This weekend's unseasonably early snowfall only made the book that much more appropriate. We are so protected. Whatever hardships we face—and we all face hardships—they are nothing compared to the bleak poverty portrayed in this novel. Now I'm ready to see the film.

Started Early, Took My Dog, by Kate Atkinson

Jackson Brodie returns! Atkinson entered the list of my favorite authors with her first book, Behind the Scenes at the Museum, and each new book has only confirmed my opinion of her writing. This is her fourth book featuring now-retired private investigator Jackson Brodie. The first is currently being televised by Masterpiece, starring Jason Isaacs as Brodie.

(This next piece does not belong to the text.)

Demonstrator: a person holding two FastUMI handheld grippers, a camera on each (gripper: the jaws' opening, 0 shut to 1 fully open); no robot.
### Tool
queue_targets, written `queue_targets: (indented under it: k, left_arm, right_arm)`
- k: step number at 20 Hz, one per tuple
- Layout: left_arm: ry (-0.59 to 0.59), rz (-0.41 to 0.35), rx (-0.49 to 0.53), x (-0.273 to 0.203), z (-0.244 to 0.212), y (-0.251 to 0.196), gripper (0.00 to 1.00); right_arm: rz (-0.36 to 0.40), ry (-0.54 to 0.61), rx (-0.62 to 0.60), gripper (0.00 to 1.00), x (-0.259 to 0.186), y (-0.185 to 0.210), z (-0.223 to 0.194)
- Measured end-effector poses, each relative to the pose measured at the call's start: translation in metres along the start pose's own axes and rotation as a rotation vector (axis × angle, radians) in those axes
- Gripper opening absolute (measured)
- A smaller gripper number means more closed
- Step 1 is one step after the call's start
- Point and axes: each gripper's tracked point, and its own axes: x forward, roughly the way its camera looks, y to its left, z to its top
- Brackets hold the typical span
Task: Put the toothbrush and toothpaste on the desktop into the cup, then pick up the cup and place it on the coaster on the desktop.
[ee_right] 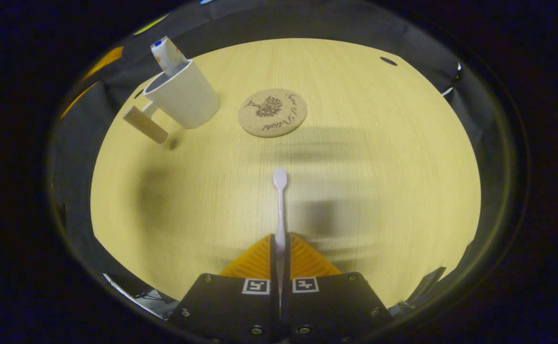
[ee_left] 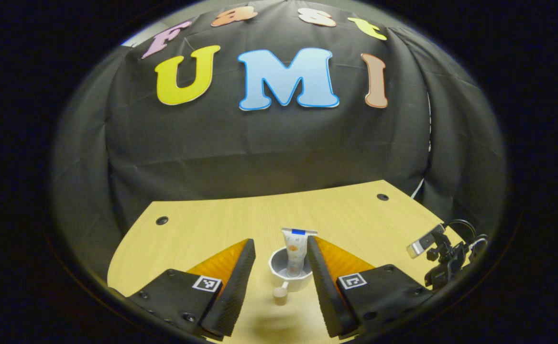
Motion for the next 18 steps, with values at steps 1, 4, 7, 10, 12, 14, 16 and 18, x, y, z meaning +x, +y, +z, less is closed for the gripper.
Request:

To give some structure to what he calls his “semiretired” life, Brodie is criss-crossing Britain in search of his second wife, Tessa, who has absconded with most of the fortune he unexpectedly inherited. Or perhaps he is searching for a home. He is also making a point of visiting all of the Bettys Tea Rooms. “If Britain had been run by Bettys it would never have succumbed to economic Armageddon,” he muses. I've been to the mothership in Harrogate, and I agree. He is also “bagging the ruined abbeys of Yorkshire on his journey” which brought back strong memories of my first visit to Fountains.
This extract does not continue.